A Gata do Castelo
Pela porta entre aberta, ela assistia sua mãe esvaindo-se em sangue adormecer na morte. Enquanto sem saber, na inconfidência dos desejos da carne, seu pai confidenciava com o silencio a sua negociação com uma madrasta.
A dor da perda navega no pulsar da vida, entranha na pele da alma a dividir o rumo, a turvar os olhos dos sonhos, que pode levar a conhecer fases de uma depressão ou loucura.
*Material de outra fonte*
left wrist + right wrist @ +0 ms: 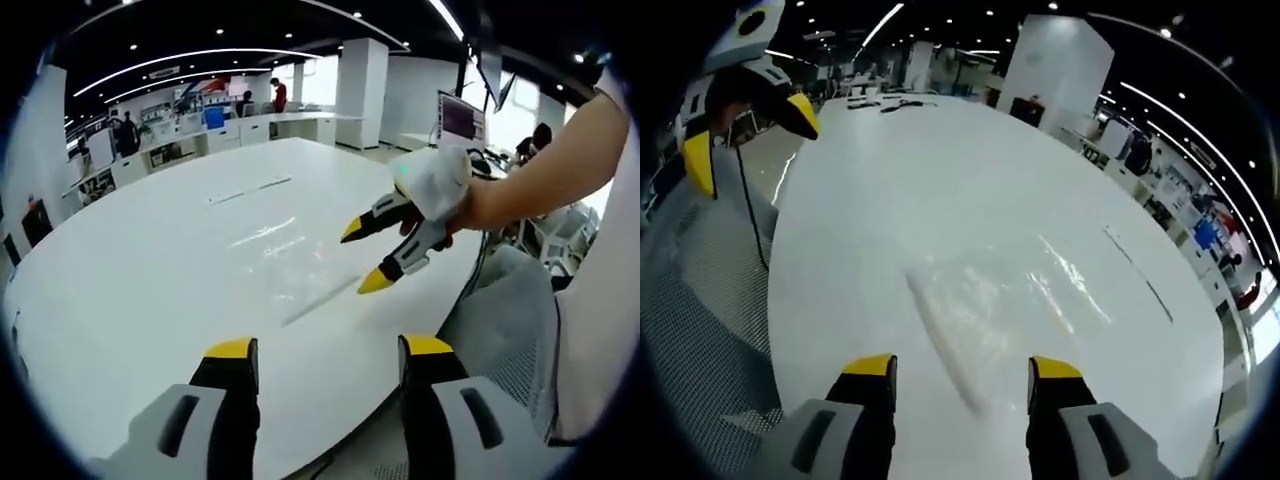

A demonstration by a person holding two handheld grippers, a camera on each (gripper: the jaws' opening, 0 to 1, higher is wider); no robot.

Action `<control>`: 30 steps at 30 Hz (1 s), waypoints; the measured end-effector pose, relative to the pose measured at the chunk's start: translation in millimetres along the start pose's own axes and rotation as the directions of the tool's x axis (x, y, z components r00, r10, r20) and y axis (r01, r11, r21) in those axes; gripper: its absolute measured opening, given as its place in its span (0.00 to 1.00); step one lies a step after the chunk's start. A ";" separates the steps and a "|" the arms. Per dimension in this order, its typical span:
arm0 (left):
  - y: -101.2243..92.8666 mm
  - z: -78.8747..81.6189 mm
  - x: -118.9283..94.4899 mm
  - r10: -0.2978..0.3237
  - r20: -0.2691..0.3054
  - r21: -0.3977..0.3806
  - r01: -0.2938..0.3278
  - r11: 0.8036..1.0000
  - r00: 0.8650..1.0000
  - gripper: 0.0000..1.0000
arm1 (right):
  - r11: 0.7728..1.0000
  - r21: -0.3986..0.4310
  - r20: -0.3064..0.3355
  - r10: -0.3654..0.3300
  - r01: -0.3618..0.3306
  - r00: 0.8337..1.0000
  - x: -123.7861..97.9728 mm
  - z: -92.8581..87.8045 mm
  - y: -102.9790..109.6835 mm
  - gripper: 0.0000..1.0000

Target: Arrange the food packaging bags into a neat stack by flattening each bag and aligning their edges.

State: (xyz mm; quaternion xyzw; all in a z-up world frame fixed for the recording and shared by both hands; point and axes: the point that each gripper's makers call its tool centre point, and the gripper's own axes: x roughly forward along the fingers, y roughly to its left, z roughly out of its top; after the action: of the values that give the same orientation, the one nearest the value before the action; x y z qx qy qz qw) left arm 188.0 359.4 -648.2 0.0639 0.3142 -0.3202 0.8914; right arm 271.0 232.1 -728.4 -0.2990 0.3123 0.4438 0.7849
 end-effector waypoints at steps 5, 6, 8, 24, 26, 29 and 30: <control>1.0 -6.1 2.8 0.008 -0.003 -0.015 -0.008 1.000 1.000 0.59 | 0.999 0.053 0.029 -0.007 0.006 1.000 -4.9 -2.7 3.2 0.59; 0.7 -7.6 3.8 0.010 -0.003 -0.017 -0.010 1.000 1.000 0.60 | 0.998 0.058 0.031 -0.009 0.007 0.999 -5.9 -3.0 3.8 0.60; -0.6 -8.6 4.8 0.010 -0.002 -0.018 -0.010 1.000 1.000 0.61 | 0.997 0.076 0.044 -0.014 0.011 0.999 -8.9 -2.2 4.9 0.62; 0.0 -23.2 14.4 0.007 -0.018 -0.042 -0.008 0.999 1.000 0.65 | 0.984 0.174 0.073 -0.059 0.046 0.996 -29.2 -9.2 10.4 0.72; -0.3 -24.0 15.1 0.005 -0.018 -0.046 -0.005 0.999 1.000 0.66 | 0.982 0.185 0.077 -0.061 0.046 0.995 -31.1 -9.7 11.4 0.73; -1.7 -24.5 15.8 0.003 -0.020 -0.041 -0.004 0.999 1.000 0.68 | 0.976 0.214 0.095 -0.071 0.050 0.993 -35.4 -8.4 13.1 0.76; -2.2 -24.7 15.7 0.001 -0.020 -0.041 -0.002 0.999 1.000 0.68 | 0.974 0.220 0.095 -0.074 0.052 0.993 -36.0 -9.5 13.1 0.76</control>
State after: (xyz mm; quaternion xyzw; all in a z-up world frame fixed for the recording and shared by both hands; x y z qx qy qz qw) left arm 183.3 357.1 -677.0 0.0494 0.3296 -0.3122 0.8896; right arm 242.5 212.3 -709.7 -0.1981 0.3084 0.3967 0.8416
Emocionalmente perdidos, somos impelidos a caminhar, porque como o relógio, o tempo não pára e a gente precisa continuar. Assim, sem muitas perspectivas, mas com forte presença espiritual, as vezes, como foi o caso, se consegue após a turbulência um certo equilíbrio. E com certeza, como poucas, apesar dos martírios emocionais, da sua saude fragilizada e do caos social, nessa selva, nomeada de cidade. Com resiliência, abnegação, capricho e determinação ela conseguiu sair do chão. Dando outra versão, pra admiração.
No compasso da adolescência, onde reside as mais perigosa águas, ela com os seus três irmãos se via vivendo com seu pai e a madrasta, que jamais foi sua amiga. A meditar uma responsabilidade, que a sua irmã mais velha não vislumbrava.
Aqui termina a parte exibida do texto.